I wrench on the knob of the Gods’ Room door. It slips under my sweaty palm so I grip it with both hands and try to turn it.
Of course it won’t budge, you idiot. She’s not in there. Not when you need her.
Enough of waiting for her. This time she can come to me. I pound on the heavy wooden door so hard I feel the latch rattle in the lock.
“Hera!”
I pace the landing, yelling her name and driving my fist into the door with each syllable.
I’m through with this task business Hera has devised. It makes no matter that I won’t be able to use Herc any further. If I’m careful, these two million drachars can certainly keep Adneta in jewels, silks, and perfumes for years.
Who will I send under first? It should be Iolalus. Hera would like that. She’ll enjoy watching Herc suffer behind the bars of a jail cell knowing he’s killed his flame-haired protégé.
A crackling sound from beyond the door jerks me from my thoughts. A cold light emanates from underneath the door. When I try it again, the handle turns freely and I burst into the room ready to argue. The room is filled with moonlight although no moon shines through the windows. Hera stands in the center of the space in a gown that also appears to be made of moon beams.

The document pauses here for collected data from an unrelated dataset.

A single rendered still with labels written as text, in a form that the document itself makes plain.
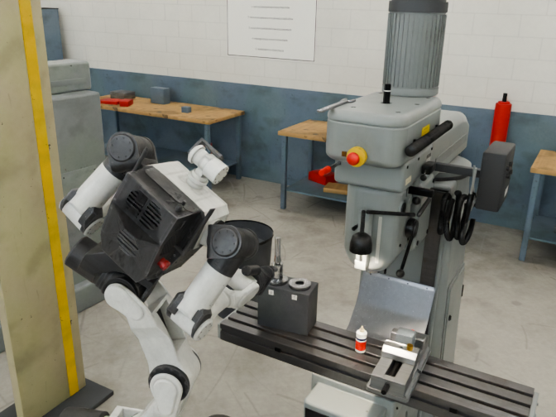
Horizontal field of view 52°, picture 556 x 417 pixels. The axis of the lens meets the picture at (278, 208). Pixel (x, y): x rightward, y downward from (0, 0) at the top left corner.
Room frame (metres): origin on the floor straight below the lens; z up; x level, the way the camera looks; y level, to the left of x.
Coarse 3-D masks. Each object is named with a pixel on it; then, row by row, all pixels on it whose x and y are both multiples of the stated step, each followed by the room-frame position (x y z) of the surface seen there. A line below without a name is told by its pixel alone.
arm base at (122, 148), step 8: (112, 136) 1.64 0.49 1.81; (120, 136) 1.63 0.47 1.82; (128, 136) 1.63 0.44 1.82; (112, 144) 1.62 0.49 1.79; (120, 144) 1.62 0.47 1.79; (128, 144) 1.61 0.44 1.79; (136, 144) 1.62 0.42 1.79; (152, 144) 1.74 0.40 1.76; (112, 152) 1.61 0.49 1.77; (120, 152) 1.61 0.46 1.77; (128, 152) 1.61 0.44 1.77; (136, 152) 1.61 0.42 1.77; (152, 152) 1.73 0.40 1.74; (112, 160) 1.61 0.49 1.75; (120, 160) 1.60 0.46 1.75; (128, 160) 1.60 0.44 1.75; (136, 160) 1.60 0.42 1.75; (144, 160) 1.63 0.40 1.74; (152, 160) 1.70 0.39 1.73; (112, 168) 1.61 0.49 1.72; (120, 168) 1.61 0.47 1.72; (128, 168) 1.61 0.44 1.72
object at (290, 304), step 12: (288, 276) 2.12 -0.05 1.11; (276, 288) 2.02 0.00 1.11; (288, 288) 2.02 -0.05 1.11; (300, 288) 2.00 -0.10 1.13; (312, 288) 2.02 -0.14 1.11; (264, 300) 2.03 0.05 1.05; (276, 300) 2.01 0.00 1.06; (288, 300) 2.00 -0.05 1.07; (300, 300) 1.98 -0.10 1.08; (312, 300) 2.01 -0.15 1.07; (264, 312) 2.03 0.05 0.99; (276, 312) 2.01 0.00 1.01; (288, 312) 1.99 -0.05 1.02; (300, 312) 1.98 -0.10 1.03; (312, 312) 2.01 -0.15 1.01; (264, 324) 2.03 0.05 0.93; (276, 324) 2.01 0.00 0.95; (288, 324) 1.99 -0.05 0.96; (300, 324) 1.97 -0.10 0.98; (312, 324) 2.02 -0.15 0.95
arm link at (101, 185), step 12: (96, 180) 1.64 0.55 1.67; (108, 180) 1.64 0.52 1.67; (120, 180) 1.66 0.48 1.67; (72, 192) 1.66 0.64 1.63; (84, 192) 1.64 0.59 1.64; (96, 192) 1.63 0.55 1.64; (108, 192) 1.65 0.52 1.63; (60, 204) 1.67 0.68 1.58; (72, 204) 1.64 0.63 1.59; (84, 204) 1.63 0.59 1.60; (96, 204) 1.64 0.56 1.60; (84, 216) 1.63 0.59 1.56; (96, 216) 1.63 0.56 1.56; (84, 228) 1.63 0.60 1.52; (96, 228) 1.69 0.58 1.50
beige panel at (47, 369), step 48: (0, 0) 2.59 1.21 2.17; (0, 48) 2.56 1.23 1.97; (0, 96) 2.53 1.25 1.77; (48, 96) 2.76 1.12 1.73; (0, 144) 2.50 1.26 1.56; (48, 144) 2.73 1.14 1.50; (0, 192) 2.47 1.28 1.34; (48, 192) 2.69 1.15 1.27; (0, 240) 2.44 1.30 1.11; (48, 240) 2.66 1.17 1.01; (0, 288) 2.41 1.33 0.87; (48, 288) 2.63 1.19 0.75; (48, 336) 2.60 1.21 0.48; (48, 384) 2.56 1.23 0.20; (96, 384) 2.79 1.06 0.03
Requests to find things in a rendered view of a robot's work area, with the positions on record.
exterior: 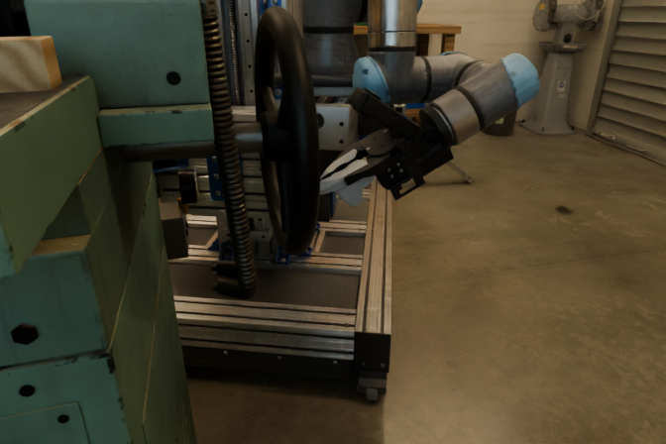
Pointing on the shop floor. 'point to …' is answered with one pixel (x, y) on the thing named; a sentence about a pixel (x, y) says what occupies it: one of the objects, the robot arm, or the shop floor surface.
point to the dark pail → (501, 126)
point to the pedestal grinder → (560, 57)
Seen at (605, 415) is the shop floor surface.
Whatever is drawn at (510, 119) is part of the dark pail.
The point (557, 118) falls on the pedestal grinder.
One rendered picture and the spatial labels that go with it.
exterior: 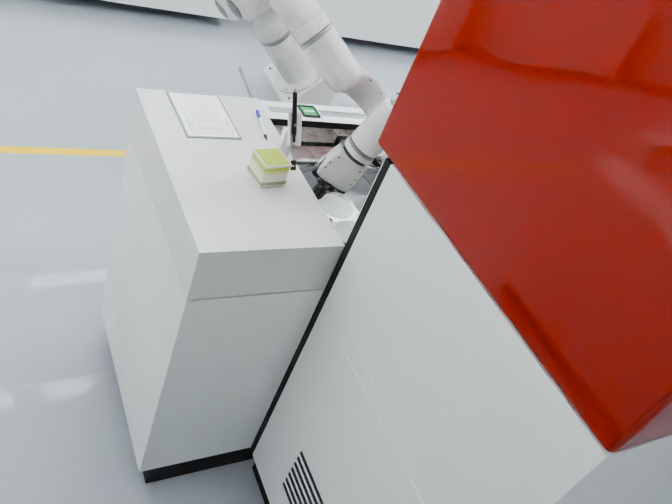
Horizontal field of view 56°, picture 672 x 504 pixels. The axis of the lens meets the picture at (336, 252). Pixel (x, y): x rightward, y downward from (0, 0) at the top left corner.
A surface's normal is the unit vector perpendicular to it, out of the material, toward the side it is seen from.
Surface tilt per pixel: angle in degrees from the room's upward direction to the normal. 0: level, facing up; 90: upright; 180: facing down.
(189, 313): 90
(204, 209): 0
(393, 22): 90
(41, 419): 0
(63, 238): 0
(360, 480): 90
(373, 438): 90
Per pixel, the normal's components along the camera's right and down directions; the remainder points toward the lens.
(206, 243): 0.33, -0.72
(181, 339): 0.40, 0.69
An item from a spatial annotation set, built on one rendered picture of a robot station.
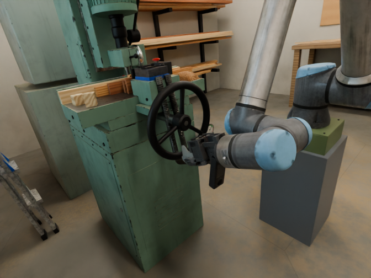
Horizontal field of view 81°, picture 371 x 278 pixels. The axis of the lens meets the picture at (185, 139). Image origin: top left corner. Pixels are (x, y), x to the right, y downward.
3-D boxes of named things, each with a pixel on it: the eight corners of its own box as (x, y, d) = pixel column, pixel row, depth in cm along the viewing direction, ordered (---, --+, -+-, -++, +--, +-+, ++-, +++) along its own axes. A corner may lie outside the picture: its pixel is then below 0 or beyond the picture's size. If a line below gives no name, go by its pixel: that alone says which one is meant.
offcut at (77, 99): (86, 103, 81) (84, 94, 79) (76, 106, 79) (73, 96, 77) (83, 102, 83) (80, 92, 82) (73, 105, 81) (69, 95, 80)
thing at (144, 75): (149, 81, 76) (146, 64, 73) (133, 79, 83) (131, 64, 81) (178, 74, 83) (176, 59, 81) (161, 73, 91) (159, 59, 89)
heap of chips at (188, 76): (188, 81, 100) (187, 73, 98) (169, 80, 110) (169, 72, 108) (202, 78, 105) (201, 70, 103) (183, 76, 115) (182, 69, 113)
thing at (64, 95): (62, 105, 83) (58, 91, 81) (61, 104, 84) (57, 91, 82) (180, 76, 117) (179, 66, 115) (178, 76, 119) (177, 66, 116)
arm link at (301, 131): (277, 111, 64) (252, 120, 56) (319, 119, 55) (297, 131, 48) (273, 140, 67) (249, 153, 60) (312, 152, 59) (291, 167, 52)
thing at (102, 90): (97, 97, 89) (95, 87, 87) (96, 96, 90) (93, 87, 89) (192, 74, 120) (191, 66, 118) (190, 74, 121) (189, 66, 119)
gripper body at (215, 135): (201, 133, 70) (229, 129, 61) (209, 158, 72) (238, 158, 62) (184, 142, 66) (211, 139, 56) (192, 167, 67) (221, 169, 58)
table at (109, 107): (91, 137, 66) (85, 118, 64) (64, 118, 88) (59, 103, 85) (220, 92, 101) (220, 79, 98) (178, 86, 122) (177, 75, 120)
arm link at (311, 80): (301, 96, 114) (306, 60, 106) (338, 100, 102) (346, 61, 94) (286, 103, 105) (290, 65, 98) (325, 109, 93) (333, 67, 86)
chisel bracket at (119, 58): (125, 71, 90) (120, 49, 86) (111, 70, 99) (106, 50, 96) (140, 68, 94) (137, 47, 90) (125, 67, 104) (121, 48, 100)
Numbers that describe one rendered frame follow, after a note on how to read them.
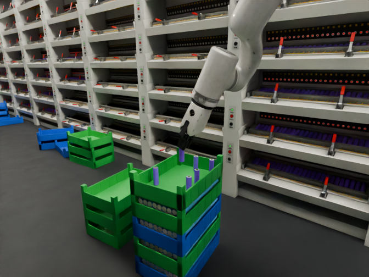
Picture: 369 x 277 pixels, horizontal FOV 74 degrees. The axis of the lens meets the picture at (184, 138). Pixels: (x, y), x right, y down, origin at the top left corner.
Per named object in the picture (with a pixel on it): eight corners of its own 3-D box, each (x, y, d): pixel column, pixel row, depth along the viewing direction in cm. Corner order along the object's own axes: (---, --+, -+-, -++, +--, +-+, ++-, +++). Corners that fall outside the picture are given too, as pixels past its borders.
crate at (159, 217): (182, 236, 72) (182, 212, 70) (131, 215, 82) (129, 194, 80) (222, 192, 97) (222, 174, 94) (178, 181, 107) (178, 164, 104)
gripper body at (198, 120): (206, 107, 69) (191, 139, 74) (221, 103, 77) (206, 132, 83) (186, 95, 71) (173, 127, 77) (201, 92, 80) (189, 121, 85)
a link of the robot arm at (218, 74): (211, 89, 79) (189, 84, 74) (229, 49, 73) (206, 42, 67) (227, 101, 74) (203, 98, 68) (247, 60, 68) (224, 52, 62)
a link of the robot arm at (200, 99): (211, 101, 68) (207, 111, 70) (223, 98, 76) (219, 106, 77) (188, 88, 71) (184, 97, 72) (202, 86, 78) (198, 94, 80)
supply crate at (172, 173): (182, 212, 70) (182, 187, 67) (129, 194, 80) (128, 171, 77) (222, 174, 94) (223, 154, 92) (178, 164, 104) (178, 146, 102)
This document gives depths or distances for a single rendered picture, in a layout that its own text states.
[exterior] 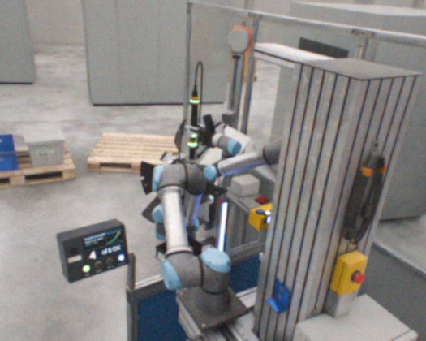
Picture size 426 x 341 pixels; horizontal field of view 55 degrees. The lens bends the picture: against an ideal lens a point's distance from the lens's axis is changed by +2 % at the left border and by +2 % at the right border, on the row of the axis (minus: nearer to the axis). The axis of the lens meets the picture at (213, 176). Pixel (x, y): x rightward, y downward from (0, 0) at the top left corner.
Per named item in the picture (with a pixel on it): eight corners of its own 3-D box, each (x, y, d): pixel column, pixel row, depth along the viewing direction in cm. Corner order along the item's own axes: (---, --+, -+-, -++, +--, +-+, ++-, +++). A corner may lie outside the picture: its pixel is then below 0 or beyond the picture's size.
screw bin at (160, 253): (182, 241, 242) (182, 231, 239) (203, 253, 233) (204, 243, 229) (154, 256, 227) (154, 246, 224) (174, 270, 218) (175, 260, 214)
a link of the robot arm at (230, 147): (231, 158, 202) (233, 143, 198) (216, 151, 209) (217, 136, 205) (242, 155, 207) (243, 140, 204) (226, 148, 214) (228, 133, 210)
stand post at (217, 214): (210, 293, 320) (221, 161, 270) (217, 300, 314) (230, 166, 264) (205, 295, 318) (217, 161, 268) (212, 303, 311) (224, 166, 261)
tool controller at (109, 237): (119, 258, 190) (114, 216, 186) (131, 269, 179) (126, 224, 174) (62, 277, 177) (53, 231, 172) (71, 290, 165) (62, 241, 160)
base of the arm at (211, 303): (238, 307, 165) (240, 287, 161) (205, 319, 158) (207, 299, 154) (218, 284, 177) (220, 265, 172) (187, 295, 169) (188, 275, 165)
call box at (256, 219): (268, 217, 243) (270, 202, 239) (279, 226, 236) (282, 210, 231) (247, 224, 235) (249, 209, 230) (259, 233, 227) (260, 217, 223)
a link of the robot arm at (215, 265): (233, 290, 159) (236, 262, 153) (200, 295, 156) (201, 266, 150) (224, 270, 170) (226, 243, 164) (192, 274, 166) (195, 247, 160)
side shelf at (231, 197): (243, 186, 309) (243, 183, 308) (274, 208, 283) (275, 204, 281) (217, 193, 296) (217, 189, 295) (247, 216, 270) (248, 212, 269)
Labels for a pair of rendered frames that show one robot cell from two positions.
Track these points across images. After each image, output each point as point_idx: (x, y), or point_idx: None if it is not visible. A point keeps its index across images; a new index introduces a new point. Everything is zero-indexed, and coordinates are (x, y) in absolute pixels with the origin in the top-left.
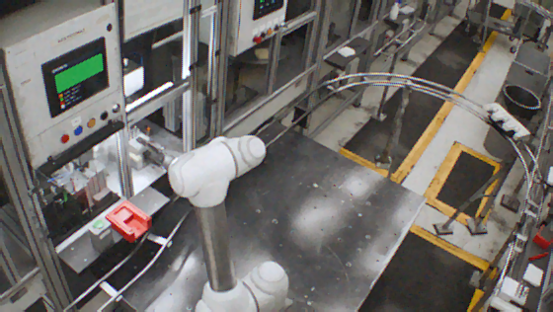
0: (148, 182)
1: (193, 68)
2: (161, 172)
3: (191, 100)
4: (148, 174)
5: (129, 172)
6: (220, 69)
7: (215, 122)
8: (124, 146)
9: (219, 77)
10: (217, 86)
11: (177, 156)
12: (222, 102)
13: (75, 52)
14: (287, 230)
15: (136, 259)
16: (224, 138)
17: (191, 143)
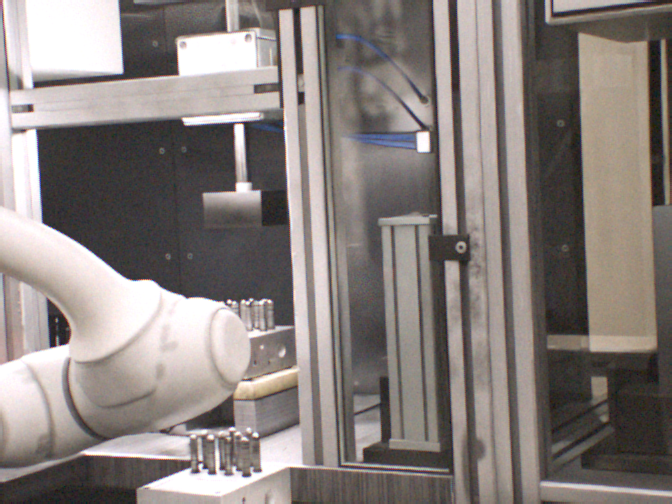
0: (103, 450)
1: (285, 4)
2: (166, 453)
3: (292, 165)
4: (149, 445)
5: (15, 326)
6: (470, 79)
7: (476, 396)
8: (0, 200)
9: (468, 123)
10: (464, 173)
11: (276, 455)
12: (513, 290)
13: None
14: None
15: None
16: (205, 302)
17: (306, 406)
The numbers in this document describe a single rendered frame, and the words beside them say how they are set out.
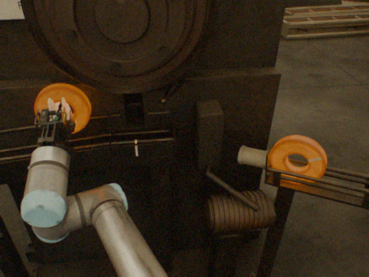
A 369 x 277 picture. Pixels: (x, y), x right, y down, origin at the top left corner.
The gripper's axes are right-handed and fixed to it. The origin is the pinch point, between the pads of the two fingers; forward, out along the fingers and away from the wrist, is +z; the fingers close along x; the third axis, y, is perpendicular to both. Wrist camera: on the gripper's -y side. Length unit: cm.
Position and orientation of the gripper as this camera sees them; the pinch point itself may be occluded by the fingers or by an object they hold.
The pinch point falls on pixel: (61, 103)
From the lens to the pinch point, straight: 101.9
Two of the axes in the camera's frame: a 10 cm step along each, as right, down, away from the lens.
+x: -9.9, 0.8, -0.9
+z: -1.2, -7.8, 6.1
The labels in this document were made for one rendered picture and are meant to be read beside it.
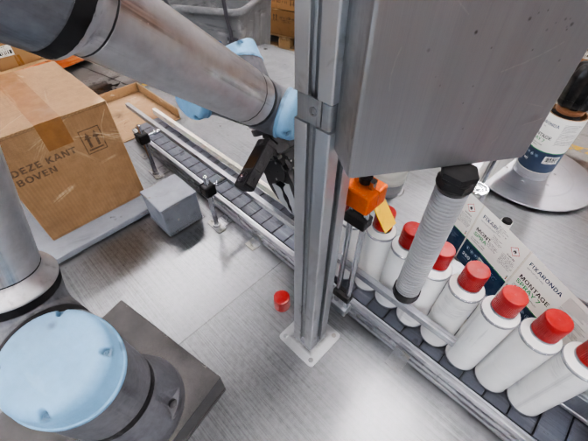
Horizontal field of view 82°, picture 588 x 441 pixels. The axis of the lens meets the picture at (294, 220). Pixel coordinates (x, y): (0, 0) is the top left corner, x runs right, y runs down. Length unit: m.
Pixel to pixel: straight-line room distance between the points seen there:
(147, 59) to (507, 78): 0.29
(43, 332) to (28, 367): 0.04
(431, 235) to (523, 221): 0.62
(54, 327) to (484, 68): 0.48
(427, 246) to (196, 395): 0.43
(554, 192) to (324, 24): 0.90
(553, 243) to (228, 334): 0.74
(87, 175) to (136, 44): 0.62
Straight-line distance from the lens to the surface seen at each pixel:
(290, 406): 0.67
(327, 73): 0.29
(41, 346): 0.48
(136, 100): 1.52
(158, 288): 0.81
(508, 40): 0.29
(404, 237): 0.55
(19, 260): 0.50
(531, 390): 0.65
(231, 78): 0.42
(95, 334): 0.46
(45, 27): 0.30
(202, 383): 0.63
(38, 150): 0.87
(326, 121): 0.31
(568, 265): 0.94
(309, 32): 0.29
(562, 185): 1.13
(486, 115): 0.32
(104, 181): 0.95
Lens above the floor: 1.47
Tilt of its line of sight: 47 degrees down
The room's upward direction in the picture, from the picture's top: straight up
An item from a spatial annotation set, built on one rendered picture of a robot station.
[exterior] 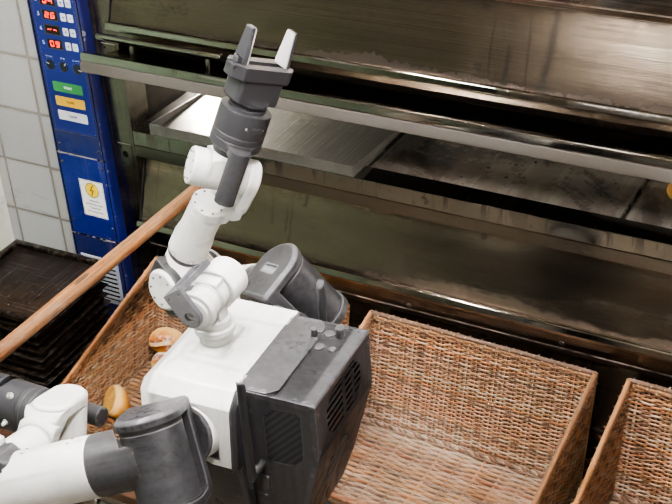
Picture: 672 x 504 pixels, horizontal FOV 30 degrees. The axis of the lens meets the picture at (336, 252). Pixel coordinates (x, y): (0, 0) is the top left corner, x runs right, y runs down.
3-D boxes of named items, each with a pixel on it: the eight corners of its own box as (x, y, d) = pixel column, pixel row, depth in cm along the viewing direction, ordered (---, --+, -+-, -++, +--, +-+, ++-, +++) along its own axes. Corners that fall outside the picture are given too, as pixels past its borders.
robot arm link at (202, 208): (262, 153, 213) (236, 204, 222) (212, 141, 210) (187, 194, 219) (264, 180, 209) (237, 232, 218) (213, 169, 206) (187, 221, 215)
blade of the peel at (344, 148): (353, 177, 275) (352, 166, 274) (150, 134, 299) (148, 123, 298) (423, 109, 301) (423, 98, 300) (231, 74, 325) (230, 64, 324)
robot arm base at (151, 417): (166, 498, 185) (231, 490, 180) (117, 531, 174) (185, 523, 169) (139, 401, 184) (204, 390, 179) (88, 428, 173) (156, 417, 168)
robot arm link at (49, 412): (60, 428, 213) (14, 459, 200) (61, 379, 210) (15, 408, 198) (93, 437, 211) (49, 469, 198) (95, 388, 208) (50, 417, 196)
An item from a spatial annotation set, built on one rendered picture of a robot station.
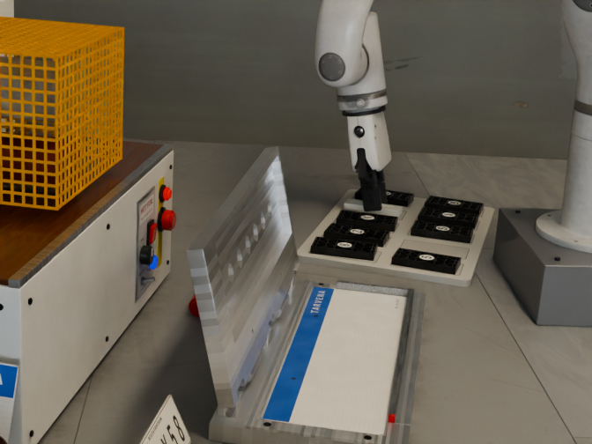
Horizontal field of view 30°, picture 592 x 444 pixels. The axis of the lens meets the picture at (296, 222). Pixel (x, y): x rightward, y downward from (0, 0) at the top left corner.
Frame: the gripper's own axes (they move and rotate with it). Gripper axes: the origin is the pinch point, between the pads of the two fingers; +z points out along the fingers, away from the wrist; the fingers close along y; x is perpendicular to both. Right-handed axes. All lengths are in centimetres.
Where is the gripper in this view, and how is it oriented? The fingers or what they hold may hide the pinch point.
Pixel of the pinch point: (374, 196)
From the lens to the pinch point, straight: 192.8
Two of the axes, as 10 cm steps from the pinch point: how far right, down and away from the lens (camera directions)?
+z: 1.4, 9.6, 2.4
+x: -9.4, 0.5, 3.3
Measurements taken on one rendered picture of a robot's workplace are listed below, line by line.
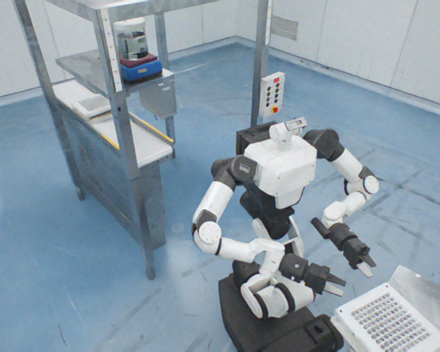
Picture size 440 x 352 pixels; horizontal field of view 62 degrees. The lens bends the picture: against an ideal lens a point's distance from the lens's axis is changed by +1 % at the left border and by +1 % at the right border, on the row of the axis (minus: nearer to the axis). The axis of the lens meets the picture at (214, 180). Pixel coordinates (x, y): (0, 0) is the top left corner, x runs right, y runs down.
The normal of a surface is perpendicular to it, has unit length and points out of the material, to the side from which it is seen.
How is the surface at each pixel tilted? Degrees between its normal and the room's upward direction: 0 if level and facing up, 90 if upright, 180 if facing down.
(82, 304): 0
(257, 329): 0
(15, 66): 90
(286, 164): 45
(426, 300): 0
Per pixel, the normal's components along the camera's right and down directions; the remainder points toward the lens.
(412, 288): -0.01, -0.79
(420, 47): -0.78, 0.39
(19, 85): 0.63, 0.47
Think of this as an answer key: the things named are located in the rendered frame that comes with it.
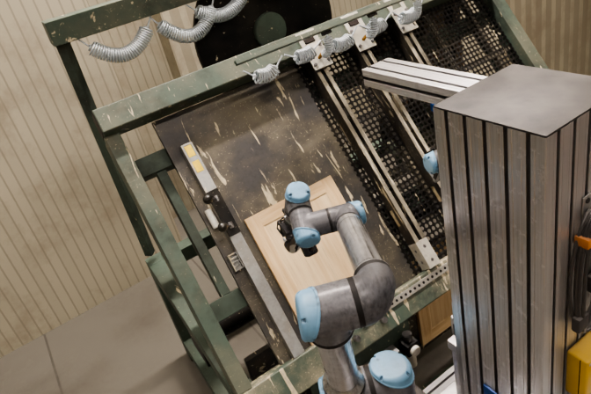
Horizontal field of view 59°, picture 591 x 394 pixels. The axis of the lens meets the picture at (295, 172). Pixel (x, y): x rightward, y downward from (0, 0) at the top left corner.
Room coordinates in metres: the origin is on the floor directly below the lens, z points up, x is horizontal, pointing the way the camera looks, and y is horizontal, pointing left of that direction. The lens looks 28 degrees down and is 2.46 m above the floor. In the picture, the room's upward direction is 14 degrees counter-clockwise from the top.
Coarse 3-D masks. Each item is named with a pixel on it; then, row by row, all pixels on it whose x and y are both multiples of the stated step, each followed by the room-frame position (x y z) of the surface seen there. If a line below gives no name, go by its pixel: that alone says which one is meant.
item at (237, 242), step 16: (192, 144) 1.97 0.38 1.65; (192, 160) 1.93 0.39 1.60; (208, 176) 1.89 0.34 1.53; (240, 240) 1.73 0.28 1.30; (240, 256) 1.68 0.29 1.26; (256, 272) 1.65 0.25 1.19; (256, 288) 1.61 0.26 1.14; (272, 304) 1.57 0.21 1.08; (272, 320) 1.55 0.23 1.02; (288, 336) 1.49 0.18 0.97; (288, 352) 1.48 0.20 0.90
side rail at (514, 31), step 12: (492, 0) 2.78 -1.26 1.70; (504, 0) 2.80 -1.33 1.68; (492, 12) 2.78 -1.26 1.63; (504, 12) 2.74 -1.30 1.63; (504, 24) 2.72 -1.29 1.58; (516, 24) 2.71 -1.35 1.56; (516, 36) 2.65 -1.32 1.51; (528, 36) 2.67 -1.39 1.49; (516, 48) 2.65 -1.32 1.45; (528, 48) 2.62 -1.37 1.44; (528, 60) 2.58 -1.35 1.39; (540, 60) 2.58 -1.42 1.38
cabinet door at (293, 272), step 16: (320, 192) 1.93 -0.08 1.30; (336, 192) 1.94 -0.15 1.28; (272, 208) 1.85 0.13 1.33; (320, 208) 1.88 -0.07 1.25; (256, 224) 1.80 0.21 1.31; (272, 224) 1.81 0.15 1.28; (256, 240) 1.75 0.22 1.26; (272, 240) 1.76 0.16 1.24; (320, 240) 1.79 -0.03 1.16; (336, 240) 1.80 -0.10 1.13; (272, 256) 1.72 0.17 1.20; (288, 256) 1.73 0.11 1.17; (320, 256) 1.74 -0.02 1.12; (336, 256) 1.75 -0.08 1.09; (272, 272) 1.68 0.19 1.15; (288, 272) 1.68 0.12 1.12; (304, 272) 1.69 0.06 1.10; (320, 272) 1.70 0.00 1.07; (336, 272) 1.71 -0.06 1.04; (352, 272) 1.71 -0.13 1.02; (288, 288) 1.63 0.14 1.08; (304, 288) 1.64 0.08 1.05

“You could ask nicely when you want to see me,” Hera says as she slinks toward me. The sight of her hips swaying under her silvery gown stirs my raging blood.
Gods, if only she would take a mortal lover.
There is no sense in her loyalty to Zeus who seems to possess a need to bed every beautiful woman he lays eyes on. If I could take her on the floor at this moment I would have her panting my name before the second thrust.
“I’m too angry to do anything nicely.” I ease closer to her until I can feel her breath on my skin. “If that interests you in any way.”
She tweaks my nose and steps away without taking her gold-flecked eyes off me.
“We’re married. You know the laws regarding adultery. Now, I assume you have a reason to beckon me other than to seduce me.”
“I’m through with this. He’s gaining—no,
they’re
gaining popularity. Only two tasks in and Portaceae City was near to rioting this evening. And I think the vigiles might have let them.”
I will never admit it, but the scene in the arena had driven chills through me down to my calf-skin sandals.
When the cameraman closed off the final wound on the monster’s neck, the crowd became a volcano of cheers for all of the men on the screen and spewed insults toward me. The vigiles stood by as the first tier of the audience rushed onto the floor of the arena heading straight to the tunnel that would take them to my staircase, to my royal box. The vigiles did nothing to block the hoard and some dared to hand over their own short swords to arm people as they swarmed by.
Thankfully, high wages and free use of the brothel has purchased loyalty from my guards. Stationed at the tunnel’s entrance, they saw what was coming and, at the final moment, barred the door. Several people were crushed as the crowd slammed into the barrier. Only then, only when the people trampled over a line of dead and broken bodies did the vigiles act to quell the mayhem. Not to protect me, but to protect the people.
The worst part was the scene had been witnessed by my Arean visitors. During the carriage ride back to the villa, I could feel their eyes on me, judging me as they tried to suppress amused grins. I hold no doubt that I could have gotten more for the blood had they not seen me as weak thanks to the fury my cousins had ignited in the crowd.
Once safe in my villa, I ordered a curfew effective immediately. Anyone caught outside their homes or even peering out their windows when my cousins arrived would be subject to laboring in the sewers for a minimum of thirty days.